| TASK PROMPT |
Write out the data below exactly, beginning with the first line and ending once the line that has "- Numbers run" is written.
[GIVEN INFORMATION]
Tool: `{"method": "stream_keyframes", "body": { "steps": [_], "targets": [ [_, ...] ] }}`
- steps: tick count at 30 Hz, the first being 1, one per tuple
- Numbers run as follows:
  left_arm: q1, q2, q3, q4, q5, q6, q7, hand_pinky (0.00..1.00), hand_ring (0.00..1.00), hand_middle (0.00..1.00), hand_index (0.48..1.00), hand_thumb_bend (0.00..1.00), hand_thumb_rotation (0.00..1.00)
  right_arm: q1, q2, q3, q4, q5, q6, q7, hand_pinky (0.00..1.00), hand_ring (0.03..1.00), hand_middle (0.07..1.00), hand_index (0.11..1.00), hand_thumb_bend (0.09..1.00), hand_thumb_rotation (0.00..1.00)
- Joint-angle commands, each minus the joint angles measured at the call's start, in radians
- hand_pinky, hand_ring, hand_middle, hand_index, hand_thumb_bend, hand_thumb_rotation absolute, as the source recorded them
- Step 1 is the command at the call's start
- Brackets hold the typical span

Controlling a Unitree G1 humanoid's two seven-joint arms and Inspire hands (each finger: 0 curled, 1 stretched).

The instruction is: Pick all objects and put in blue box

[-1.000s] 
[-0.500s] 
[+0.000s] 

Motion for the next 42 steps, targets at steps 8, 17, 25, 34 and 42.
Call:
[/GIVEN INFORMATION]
| OUTPUT OF THE TASK |
Tool: `{"method": "stream_keyframes", "body": { "steps": [_], "targets": [ [_, ...] ] }}`
- steps: tick count at 30 Hz, the first being 1, one per tuple
- Numbers run as follows:

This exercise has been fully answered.